Situations such as these can weaken the disc tissue and can sometimes lead to a slipped disc.

Symptoms of a slipped disc

Most people with a slipped disc experience pain in the back that starts slowly and gets worse over time.

A slipped disc in the neck can cause:

  • neck pain
  • numbness or a tingling sensation in the neck, shoulder, arm or hand
  • weakness in hand muscles

A slipped disc in the lower back can cause:

  • Back pain
  • Numbness or a tingling sensation in the back, buttocks, genitals, legs or feet
  • Weakness in leg or foot muscles
  • Sciatica

The sciatic nerve runs from the back of the pelvis, through the buttocks and down the legs to the feet. If a slipped disc is putting pressure on the sciatic nerve, it can lead to pain in the leg, hip or buttocks. This is known as sciatica.

To know more about Symptoms of a Slipped Disc and Sciatica

How can a slipped disc be diagnosed?

Magnetic resonance imaging (MRI) scans are effective at showing the position and size of a slipped disc. They can also pinpoint the affected nerves. A CT scan can also pinpoint a slipped disc, although it is often not as effective. X-rays are not generally used as a test to look for slipped discs as they only show the bones and do not give a view of the nerves and spinal cord.

Treatment of slipped disc

An initial treatment will usually involve a combination of physiotherapy and medication to relieve the pain.  Though in some severe cases like if the pain continues for more than 6 weeks, surgery may also be recommended to release the compressed nerve and remove a part of slipped disc. Below are few points you should consider:

  • Keep active: to avoid back pain and help prevent a slipped disc, you should keep mobile, exercise regularly, maintain good posture while sitting and standing, use safe technique when lifting heavy objects, and quit smoking.
  • Rest completely for the first couple of days and then start to move around as soon you can as it will keep your back mobile and speed up the recovery.
  •  Any exercise that you do is gentle and does not put strain on your back.
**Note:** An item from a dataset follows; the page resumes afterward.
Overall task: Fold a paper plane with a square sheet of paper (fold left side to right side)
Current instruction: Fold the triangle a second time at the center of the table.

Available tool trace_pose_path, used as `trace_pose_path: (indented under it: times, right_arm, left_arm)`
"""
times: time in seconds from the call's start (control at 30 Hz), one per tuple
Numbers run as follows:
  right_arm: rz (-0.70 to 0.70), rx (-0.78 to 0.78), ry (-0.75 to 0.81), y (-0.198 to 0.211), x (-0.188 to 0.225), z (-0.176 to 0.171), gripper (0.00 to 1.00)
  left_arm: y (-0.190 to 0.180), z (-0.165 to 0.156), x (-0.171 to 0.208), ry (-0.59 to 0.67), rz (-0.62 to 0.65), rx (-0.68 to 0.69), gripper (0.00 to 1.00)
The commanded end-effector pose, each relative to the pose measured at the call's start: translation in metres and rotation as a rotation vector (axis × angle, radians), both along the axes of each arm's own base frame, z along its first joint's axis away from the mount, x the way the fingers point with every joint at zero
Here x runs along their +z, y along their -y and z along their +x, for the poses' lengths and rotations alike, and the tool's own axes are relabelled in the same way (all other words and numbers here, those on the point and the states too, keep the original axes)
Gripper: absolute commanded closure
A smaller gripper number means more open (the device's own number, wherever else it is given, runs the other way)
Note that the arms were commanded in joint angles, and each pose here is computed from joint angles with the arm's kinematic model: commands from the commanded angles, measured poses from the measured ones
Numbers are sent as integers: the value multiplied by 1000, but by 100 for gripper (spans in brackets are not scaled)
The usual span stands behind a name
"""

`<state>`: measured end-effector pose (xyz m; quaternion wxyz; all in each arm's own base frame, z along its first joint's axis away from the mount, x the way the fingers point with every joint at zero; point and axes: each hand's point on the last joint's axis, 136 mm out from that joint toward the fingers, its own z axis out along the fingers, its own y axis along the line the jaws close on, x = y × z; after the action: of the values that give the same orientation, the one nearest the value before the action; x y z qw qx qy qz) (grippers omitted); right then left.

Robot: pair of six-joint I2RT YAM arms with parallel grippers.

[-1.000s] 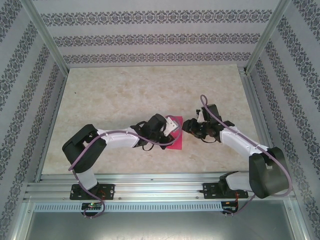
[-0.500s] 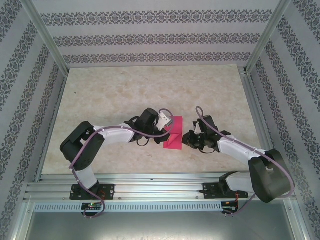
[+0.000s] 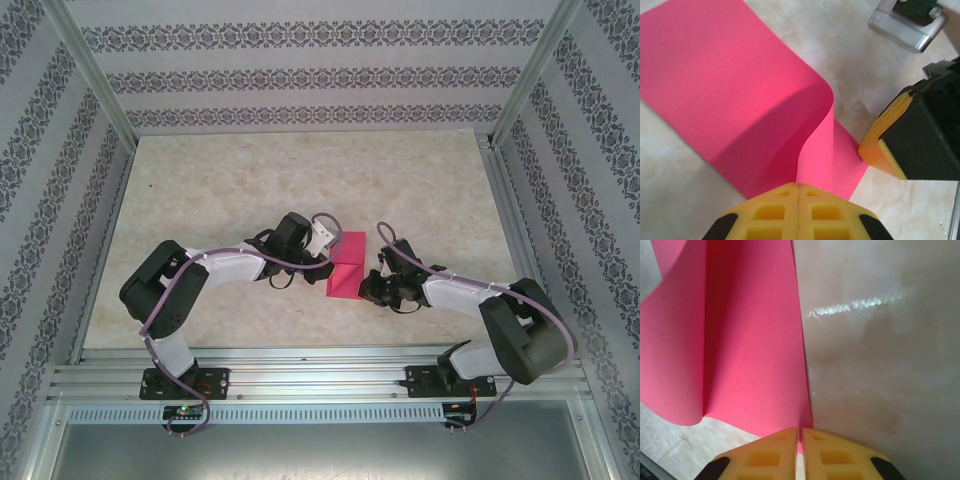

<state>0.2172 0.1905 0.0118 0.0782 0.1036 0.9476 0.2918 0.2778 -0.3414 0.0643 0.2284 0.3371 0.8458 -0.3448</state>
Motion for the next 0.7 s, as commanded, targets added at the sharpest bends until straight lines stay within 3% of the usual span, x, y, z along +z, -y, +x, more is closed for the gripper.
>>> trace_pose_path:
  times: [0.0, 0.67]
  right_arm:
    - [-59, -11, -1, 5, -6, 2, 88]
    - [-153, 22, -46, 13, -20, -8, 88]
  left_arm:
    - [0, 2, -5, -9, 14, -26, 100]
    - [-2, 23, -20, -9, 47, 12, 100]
Swimming is an ideal form of exercise because the water supports your weight and puts less strain on other joints. However, a physiotherapist will be the ideal person to draw a tailored plan for you.
  • Avoid any activity that can aggravate your condition like bending forward, lifting objects, and sitting for prolonged period of time.
  • You may be prescribed medicines to help ease pain that may include painkillers and muscle relaxants. Corticosteroids injections can also be given in your lower spine to help reduce pain and inflammation.

Surgery may be considered if:

  • There is evidence of severe nerve compression
  • Symptoms have not improved with other treatment modalities
  • There is progressive weakness in muscles

The aim of surgery is to cut away the piece of the disc that bulges out. This is known as a discectomy and it can be done in several ways e.g., microdiscectomy, endoscopic discectomy or artificial disc replacement.